Problem to work on:
Could the data below please be reproduced word for word, without the pictures?

===== Collected data

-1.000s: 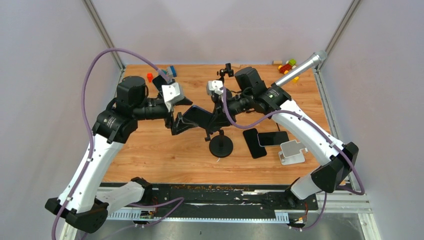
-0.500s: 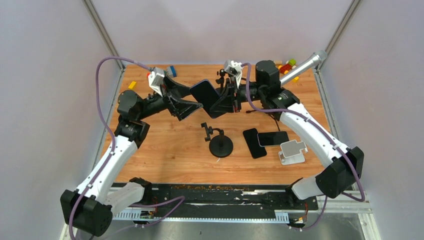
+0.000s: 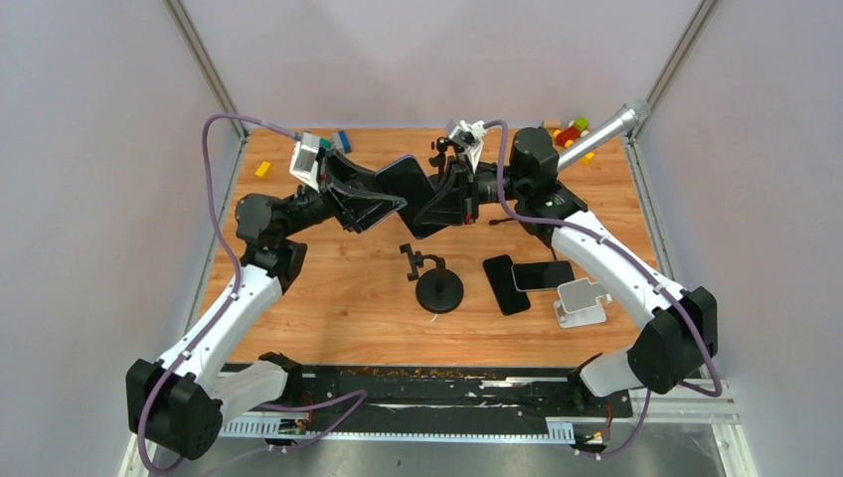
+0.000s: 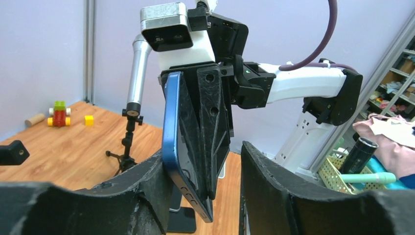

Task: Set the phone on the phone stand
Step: Install the phone on the phone stand.

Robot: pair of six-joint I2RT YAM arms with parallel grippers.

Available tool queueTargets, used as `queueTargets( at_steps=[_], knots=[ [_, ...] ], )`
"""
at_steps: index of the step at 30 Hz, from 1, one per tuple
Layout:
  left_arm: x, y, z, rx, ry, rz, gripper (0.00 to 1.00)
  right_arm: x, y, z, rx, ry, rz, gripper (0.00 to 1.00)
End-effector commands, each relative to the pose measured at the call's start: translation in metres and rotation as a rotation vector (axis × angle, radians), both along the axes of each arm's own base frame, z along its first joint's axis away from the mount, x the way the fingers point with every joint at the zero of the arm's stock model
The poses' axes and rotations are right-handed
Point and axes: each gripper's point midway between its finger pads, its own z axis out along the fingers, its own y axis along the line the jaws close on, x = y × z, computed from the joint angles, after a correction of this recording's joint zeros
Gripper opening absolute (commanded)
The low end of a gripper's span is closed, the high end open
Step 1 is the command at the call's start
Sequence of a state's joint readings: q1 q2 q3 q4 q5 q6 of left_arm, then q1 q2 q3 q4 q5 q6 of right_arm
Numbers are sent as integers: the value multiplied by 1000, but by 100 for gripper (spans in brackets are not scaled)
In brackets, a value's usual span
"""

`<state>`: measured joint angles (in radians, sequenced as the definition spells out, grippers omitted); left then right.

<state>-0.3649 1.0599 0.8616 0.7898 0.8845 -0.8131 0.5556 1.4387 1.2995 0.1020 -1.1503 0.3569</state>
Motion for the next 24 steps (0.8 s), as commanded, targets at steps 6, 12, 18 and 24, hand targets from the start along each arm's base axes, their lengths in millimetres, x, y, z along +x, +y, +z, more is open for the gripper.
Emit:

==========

Answer to this task:
-1.000s: 
-0.500s: 
+0.000s: 
+0.000s: 

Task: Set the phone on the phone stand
Step: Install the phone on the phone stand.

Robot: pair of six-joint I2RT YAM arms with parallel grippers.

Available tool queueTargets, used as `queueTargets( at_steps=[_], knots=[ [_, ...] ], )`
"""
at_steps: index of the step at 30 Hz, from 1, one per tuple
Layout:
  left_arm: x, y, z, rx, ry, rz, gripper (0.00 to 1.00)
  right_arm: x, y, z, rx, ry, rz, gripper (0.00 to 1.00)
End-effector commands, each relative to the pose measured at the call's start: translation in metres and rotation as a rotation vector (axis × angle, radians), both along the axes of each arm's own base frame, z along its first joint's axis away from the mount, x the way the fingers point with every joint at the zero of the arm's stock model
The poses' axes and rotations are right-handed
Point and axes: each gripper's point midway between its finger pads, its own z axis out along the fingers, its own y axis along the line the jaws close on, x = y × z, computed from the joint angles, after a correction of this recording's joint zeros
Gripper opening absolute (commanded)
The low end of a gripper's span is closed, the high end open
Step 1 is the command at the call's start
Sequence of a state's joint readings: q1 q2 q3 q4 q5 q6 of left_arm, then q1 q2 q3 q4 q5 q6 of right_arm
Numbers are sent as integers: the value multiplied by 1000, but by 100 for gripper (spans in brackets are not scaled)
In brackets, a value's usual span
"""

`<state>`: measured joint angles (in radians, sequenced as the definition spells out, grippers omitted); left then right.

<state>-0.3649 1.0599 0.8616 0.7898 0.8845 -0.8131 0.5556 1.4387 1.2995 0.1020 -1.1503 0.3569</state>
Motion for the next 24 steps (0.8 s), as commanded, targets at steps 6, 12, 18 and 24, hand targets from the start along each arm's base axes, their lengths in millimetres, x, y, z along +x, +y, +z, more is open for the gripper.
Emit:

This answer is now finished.